- Artist:
- Jorge Bolet
Complete Decca Recordings (26CD Box Set)
Collected for the first time in one set are Jorge Bolet’s complete Decca recordings.
Included is the first-ever release of Bolet’s last recording, a selection of Chopin’s Nocturnes and the Berceuse, recorded just seven months before his death.
When Jorge Bolet died in October 1990 the world lost one of its last ‘great Romantics’. Spirituality, a luxuriant tonal palette, a real sense of architecture, breadth, grandeur, all allied to a prodigious technique – these were just some of the qualities that informed his playing. Now, for the first time, Decca collects all the recordings he made for the label, from 1977 to 1990. Released for the first time and included in this set, is his last recording, a selection of Chopin’s Nocturnes and the Berceuse, recorded just seven months before his death.
Born in Havana, Cuba, in 1914, Bolet was the fifth of six children. Showing an early aptitude for the piano, Bolet was able, through private funding as well as pure serendipity (something that informed several key moments in his professional life), to study at the Curtis Institute in Philadelphia with David Saperton, who also taught Shura Cherkassky, Abbey Simon and the young Julius Katchen. Saperton was the son-in-law of Leopold Godowsky and later, Bolet took lessons with him.
When it came to recordings, Bolet was less lucky than many of his peers. Part of the reason was the pianist’s own dislike of the recording studio.

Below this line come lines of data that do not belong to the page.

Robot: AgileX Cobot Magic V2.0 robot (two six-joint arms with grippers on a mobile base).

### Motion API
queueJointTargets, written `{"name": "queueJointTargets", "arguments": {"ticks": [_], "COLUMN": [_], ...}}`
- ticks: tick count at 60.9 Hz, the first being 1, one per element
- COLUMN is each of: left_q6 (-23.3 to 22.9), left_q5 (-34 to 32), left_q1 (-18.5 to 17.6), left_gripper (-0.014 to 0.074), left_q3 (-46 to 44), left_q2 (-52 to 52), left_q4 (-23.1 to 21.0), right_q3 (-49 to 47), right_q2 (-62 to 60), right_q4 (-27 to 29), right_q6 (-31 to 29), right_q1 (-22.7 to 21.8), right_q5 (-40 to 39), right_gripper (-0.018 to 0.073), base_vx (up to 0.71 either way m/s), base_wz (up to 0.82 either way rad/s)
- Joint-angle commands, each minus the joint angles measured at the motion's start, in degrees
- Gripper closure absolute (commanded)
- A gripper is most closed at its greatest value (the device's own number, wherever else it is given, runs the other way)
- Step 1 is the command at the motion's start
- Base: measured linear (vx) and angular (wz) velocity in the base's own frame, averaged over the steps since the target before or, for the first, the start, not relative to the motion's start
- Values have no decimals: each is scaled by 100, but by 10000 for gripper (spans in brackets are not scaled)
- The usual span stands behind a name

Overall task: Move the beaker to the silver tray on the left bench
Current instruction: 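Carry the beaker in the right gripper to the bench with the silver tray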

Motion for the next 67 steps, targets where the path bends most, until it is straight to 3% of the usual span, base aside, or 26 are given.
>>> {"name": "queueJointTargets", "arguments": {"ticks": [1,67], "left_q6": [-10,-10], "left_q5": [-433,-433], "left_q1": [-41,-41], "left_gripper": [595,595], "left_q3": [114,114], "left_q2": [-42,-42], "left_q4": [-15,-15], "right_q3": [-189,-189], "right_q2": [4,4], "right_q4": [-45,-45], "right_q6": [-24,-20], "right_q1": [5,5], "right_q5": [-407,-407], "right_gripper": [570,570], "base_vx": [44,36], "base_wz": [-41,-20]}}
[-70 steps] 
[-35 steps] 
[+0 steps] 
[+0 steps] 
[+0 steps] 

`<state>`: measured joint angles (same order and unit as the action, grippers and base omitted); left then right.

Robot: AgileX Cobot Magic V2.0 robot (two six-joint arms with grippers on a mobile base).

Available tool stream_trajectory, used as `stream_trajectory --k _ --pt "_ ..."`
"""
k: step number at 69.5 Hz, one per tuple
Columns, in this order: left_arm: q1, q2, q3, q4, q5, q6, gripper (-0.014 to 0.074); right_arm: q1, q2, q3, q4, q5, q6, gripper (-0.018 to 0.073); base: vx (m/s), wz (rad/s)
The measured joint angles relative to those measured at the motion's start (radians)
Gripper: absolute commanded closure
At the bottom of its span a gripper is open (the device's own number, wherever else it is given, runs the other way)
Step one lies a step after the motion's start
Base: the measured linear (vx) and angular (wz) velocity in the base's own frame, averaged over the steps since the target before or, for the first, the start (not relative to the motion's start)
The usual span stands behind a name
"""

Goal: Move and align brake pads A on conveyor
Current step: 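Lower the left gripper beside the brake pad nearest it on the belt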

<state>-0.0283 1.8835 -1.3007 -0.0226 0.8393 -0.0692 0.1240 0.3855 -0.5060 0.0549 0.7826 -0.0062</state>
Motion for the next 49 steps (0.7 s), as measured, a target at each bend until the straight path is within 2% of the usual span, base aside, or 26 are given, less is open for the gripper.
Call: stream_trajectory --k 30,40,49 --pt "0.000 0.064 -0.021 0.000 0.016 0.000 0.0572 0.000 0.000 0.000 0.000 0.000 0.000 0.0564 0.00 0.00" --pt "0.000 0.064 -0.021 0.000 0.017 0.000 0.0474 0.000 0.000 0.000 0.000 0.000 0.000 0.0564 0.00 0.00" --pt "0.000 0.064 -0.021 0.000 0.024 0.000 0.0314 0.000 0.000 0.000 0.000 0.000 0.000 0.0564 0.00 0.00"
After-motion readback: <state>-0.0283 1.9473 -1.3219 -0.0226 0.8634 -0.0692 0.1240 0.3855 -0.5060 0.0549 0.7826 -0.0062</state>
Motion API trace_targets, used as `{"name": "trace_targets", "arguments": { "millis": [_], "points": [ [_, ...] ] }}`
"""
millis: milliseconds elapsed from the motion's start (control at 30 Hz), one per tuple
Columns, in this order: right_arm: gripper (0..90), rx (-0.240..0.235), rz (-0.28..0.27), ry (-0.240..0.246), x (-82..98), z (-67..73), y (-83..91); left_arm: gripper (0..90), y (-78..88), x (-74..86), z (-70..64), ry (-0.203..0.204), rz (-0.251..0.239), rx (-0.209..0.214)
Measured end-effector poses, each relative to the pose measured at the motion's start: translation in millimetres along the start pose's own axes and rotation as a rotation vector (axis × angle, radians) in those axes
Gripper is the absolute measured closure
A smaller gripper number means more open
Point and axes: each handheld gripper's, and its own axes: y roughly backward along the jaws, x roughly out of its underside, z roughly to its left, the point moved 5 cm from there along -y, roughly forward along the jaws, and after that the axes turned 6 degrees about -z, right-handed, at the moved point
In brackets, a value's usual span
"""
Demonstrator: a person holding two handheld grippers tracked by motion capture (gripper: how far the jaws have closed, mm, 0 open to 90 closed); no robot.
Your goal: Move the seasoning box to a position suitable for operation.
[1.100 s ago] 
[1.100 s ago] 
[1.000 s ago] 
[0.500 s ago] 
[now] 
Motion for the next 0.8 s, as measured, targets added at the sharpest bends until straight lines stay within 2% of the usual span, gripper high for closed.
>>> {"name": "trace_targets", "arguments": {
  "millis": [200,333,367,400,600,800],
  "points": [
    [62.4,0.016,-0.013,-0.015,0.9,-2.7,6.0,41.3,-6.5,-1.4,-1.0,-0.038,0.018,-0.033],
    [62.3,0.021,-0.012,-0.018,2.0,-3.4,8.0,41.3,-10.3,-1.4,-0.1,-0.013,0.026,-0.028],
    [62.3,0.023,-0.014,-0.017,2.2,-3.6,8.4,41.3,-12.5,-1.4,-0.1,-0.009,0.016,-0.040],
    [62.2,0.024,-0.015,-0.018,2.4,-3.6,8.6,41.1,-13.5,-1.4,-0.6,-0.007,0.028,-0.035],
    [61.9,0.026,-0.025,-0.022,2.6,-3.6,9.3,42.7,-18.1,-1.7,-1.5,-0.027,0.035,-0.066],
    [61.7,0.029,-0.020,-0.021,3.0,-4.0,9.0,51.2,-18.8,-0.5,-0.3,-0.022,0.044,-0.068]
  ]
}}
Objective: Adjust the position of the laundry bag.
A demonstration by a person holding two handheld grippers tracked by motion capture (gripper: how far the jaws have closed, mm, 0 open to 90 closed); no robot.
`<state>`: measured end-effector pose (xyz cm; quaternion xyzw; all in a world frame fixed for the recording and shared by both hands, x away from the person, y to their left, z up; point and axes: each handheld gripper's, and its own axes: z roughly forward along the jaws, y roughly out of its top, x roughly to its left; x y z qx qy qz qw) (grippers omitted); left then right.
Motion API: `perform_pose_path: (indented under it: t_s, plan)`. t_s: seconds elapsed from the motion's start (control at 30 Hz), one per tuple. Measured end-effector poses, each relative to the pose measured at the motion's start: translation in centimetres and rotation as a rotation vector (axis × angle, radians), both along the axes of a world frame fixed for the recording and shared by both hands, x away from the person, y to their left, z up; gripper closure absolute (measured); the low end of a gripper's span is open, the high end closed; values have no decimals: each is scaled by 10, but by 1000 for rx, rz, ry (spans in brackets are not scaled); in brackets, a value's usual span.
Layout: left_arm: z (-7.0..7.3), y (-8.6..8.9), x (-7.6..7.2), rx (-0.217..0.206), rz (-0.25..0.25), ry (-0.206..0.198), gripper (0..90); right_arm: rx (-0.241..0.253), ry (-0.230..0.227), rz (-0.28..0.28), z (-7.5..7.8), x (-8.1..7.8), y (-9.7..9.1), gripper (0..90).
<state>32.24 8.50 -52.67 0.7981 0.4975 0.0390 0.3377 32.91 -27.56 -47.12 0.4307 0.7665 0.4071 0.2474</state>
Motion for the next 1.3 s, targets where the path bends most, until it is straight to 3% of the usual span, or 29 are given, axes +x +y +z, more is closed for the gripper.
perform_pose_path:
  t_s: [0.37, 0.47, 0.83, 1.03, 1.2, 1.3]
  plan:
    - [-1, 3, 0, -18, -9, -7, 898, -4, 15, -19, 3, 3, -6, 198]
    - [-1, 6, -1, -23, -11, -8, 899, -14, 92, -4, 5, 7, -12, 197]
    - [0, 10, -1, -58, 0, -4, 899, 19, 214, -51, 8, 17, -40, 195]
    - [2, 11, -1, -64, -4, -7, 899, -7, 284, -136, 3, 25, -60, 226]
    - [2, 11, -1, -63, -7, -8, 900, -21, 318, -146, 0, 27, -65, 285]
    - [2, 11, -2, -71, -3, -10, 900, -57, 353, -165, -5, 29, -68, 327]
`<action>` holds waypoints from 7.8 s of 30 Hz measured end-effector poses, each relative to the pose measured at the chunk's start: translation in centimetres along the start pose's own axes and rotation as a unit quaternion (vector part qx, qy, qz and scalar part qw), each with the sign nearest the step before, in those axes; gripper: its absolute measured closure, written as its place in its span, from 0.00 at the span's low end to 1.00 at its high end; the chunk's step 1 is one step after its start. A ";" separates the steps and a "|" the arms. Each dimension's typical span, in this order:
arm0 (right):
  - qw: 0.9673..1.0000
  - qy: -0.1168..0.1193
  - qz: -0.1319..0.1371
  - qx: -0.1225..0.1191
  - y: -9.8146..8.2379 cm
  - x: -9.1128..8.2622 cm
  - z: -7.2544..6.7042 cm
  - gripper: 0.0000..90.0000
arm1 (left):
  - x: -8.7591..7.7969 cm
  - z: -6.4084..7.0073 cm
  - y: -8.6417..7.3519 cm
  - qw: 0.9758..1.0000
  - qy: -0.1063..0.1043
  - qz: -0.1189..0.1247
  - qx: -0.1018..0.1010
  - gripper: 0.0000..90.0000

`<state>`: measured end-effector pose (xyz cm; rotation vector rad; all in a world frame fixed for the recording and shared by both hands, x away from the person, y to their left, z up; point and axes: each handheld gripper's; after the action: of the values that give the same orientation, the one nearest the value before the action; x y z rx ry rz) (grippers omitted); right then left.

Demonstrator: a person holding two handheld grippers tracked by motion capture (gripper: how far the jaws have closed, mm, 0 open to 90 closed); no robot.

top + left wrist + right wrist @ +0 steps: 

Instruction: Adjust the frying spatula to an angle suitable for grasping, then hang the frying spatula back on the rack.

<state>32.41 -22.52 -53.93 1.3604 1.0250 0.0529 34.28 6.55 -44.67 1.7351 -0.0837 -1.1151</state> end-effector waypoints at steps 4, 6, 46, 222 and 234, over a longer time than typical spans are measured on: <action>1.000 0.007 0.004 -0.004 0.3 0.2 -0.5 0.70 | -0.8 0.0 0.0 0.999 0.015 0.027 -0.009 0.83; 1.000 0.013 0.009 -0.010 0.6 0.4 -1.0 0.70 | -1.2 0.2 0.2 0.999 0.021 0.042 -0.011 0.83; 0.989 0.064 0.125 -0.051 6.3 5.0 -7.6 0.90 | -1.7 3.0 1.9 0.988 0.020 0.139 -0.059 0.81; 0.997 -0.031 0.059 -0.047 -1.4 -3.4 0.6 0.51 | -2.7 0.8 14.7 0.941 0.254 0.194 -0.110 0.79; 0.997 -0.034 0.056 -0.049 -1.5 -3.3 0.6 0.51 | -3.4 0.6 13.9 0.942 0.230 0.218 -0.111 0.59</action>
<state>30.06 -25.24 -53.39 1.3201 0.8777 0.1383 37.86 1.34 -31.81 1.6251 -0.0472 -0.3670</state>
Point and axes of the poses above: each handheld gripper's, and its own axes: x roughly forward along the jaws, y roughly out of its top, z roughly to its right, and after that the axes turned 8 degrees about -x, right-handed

He found the stimulus of a ‘live’ audience much more to his taste. His earliest recordings were for smaller labels, including Remington and Boston Records. In the early 1970s he recorded for RCA and Columbia (CBS) as well as smaller labels like Genesis, Colosseum and Ensayo. But it wasn’t until he was in his 60s that he came to Decca, where he experienced the Indian Summer of his recording life, remaining with the label to the end.
Key among his projects for the label was a sequence of Liszt recordings, described by Gramophone as ‘an indispensable series’. Undeniable is his stamp on the original Liszt works, but have the transcriptions of the Schubert lieder ever taken wing like they do in these interpretations? He also recorded concertos by Grieg, Chopin, Schumann, and Rachmaninoff as well as solo works by the last three aforementioned. On 26 and 27 February 1990 he went into Davies Hall in San Francisco to record a group of Chopin Nocturnes and the Berceuse. But his health had begun to decline in 1988 (he was diagnosed as HIV positive in December 1988) and, in 1989, he underwent a brain operation from which he never fully recovered. He died in October 1990, at his home in Mountain View, California.